# YOUR INSTRUCTIONS
The line count for "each" is all that is needed: say how many lines in the listing below contain it.

[Opening GIVEN INFORMATION section]

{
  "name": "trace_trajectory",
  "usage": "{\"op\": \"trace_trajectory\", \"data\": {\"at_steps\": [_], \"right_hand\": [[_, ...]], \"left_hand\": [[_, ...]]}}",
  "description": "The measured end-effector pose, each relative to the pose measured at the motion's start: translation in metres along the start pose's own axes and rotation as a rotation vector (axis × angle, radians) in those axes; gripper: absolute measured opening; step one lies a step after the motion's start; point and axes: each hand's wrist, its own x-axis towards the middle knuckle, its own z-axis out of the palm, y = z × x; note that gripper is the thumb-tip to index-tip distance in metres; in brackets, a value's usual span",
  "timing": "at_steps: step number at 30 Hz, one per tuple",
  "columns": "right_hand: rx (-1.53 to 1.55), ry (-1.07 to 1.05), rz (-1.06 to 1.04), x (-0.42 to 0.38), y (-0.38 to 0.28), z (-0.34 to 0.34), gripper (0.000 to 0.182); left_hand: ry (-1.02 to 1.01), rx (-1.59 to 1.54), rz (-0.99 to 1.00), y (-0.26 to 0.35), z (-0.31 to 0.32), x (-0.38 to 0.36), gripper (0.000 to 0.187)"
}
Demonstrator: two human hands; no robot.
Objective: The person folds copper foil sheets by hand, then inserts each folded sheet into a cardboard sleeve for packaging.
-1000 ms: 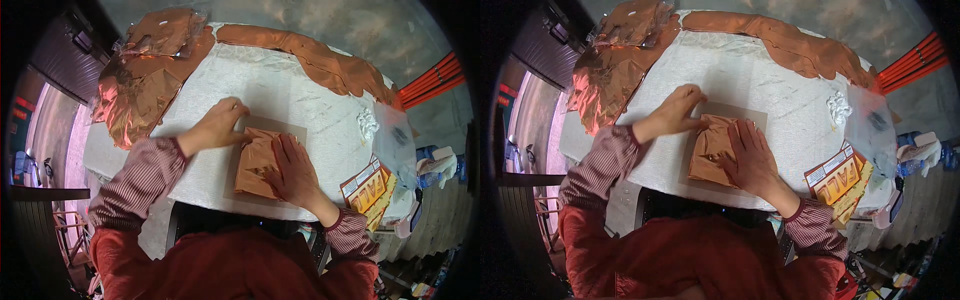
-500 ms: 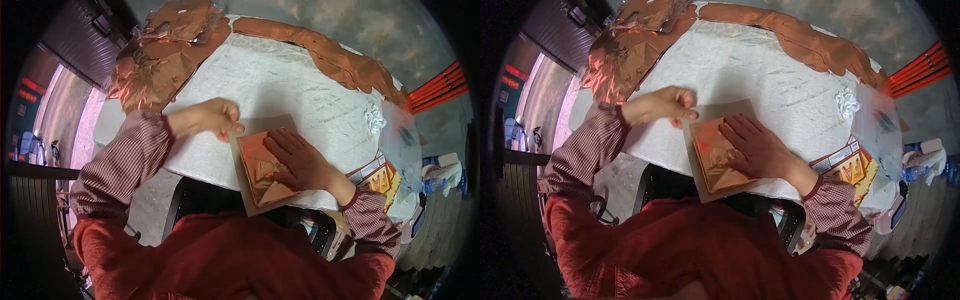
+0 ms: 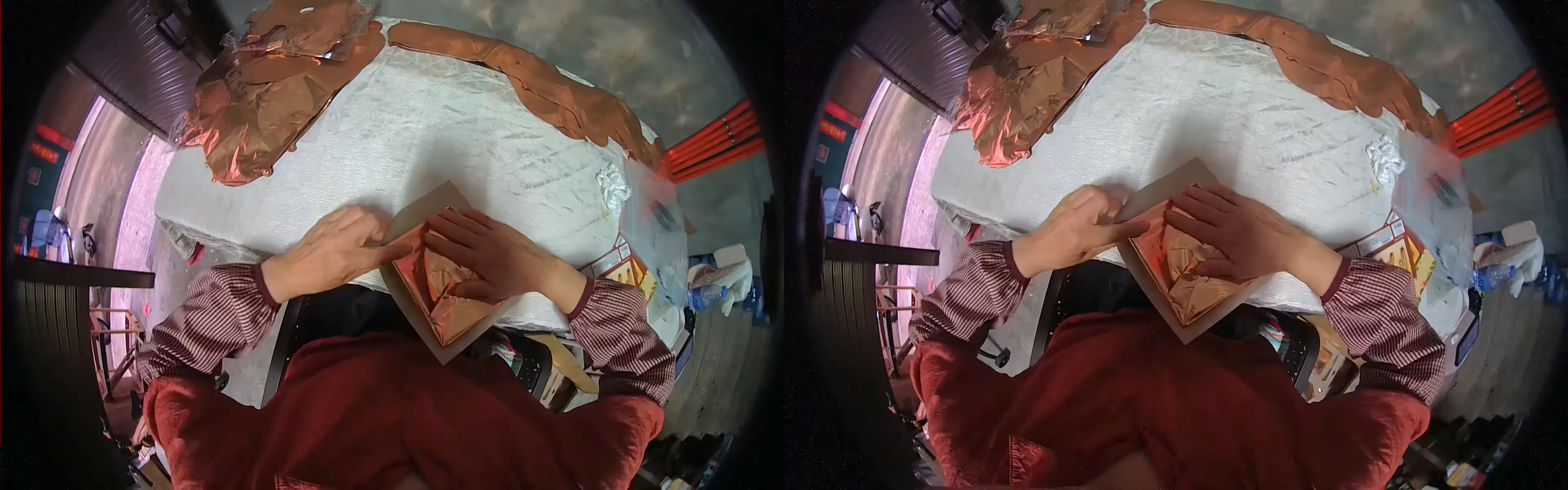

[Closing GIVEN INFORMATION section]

# REPLY
2